Don't go too fast or try to take too much metal at one time. Practice, practice, practice...

Jamey Saunders
04-16-2003, 11:05 AM
Here are some threads you will find helpful:

The best advice I have is: Practice.

Get some wood and practice on that first. It's cheap. When you have the hang of grinding on the wood, get some cheap weld steel from Home Depot or Lowes and practice on that. Once you have the hang of grinding on metal, try grinding your blade. Be prepared to screw up your first few blades. Happens to everyone. Still happens to me, and I've been doing it for ten years.

And welcome to the CKDF!

C L Wilkins
04-17-2003, 03:55 AM
There is a knife club in the area that meets over in Deer Park on the first Wednesday of every month. It may be worth looking in to. Ask the folks at TKS about the details and contact information.


04-17-2003, 09:57 AM
Thanks Craig! I will look into that.


04-17-2003, 10:34 AM
Well I read all the threads on hollow grinds and got some responses from you good gentlemen. So I went home from work and started grinding. i made my plunge cuts on both side and I was sceptical at first if I was doing it right. I continued grinding and then I " fell in the grove" and things started looking better. I was aproaching the wheel slowly each time on both sides and from time to time things got a little weird but nothing that couldn't be remedied in a couple more grinds. One thing I didn't notice was that I had put one heck of a taper from the ricasso to the tip. I started correcting this problem and I thought I might could have saved it but the blade got to thin towards the end and it was evident at this point that this was going to be my first contribution tomy scrap pile. I had to accept that my first knife was going to be a failure, but that's ok. I read back over all the old threads again and the responses I got yesterday and they make more since now. I'm still not exactly sure where i went wrong but I am looking forward to trying again.


Ray Rogers
04-17-2003, 03:27 PM

I'm not sure where you went wrong either but I'll bet it was about the same place where we all went wrong when we did our first hollow grind. Sometimes, we still go wrong there.

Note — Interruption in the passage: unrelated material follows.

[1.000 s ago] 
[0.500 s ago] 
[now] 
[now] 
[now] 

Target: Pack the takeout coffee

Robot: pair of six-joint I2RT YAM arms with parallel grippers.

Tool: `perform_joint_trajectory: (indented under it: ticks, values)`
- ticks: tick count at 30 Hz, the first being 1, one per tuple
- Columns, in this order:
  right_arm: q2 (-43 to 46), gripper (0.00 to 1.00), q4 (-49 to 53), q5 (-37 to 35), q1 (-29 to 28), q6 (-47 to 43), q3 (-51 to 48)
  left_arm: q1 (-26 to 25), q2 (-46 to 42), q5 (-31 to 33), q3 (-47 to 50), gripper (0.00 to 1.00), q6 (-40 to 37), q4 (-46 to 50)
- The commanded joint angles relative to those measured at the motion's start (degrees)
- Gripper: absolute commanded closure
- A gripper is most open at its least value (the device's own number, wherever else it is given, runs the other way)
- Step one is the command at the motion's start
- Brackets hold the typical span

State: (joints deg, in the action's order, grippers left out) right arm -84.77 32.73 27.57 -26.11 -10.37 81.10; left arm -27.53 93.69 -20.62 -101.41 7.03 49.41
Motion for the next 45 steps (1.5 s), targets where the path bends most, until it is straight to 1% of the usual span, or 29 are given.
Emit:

Hollow grinding is the best example I can think of for learning by doing. It really is true when we say 'practice, practice, practice'. You can talk to 100 experts, read books, watch videos, even visit someone's shop to try to absorb the theory of how it's done but you'll learn more in the first hour of trying to do it yourself than from all the rest .....

C L Wilkins
04-17-2003, 04:39 PM
If it got too thin on the tip, just make a shorter blade. You could also put it down and a year or so later you'll pick it up, look at it and finish the'll have a bunch in the scrap heap like I do!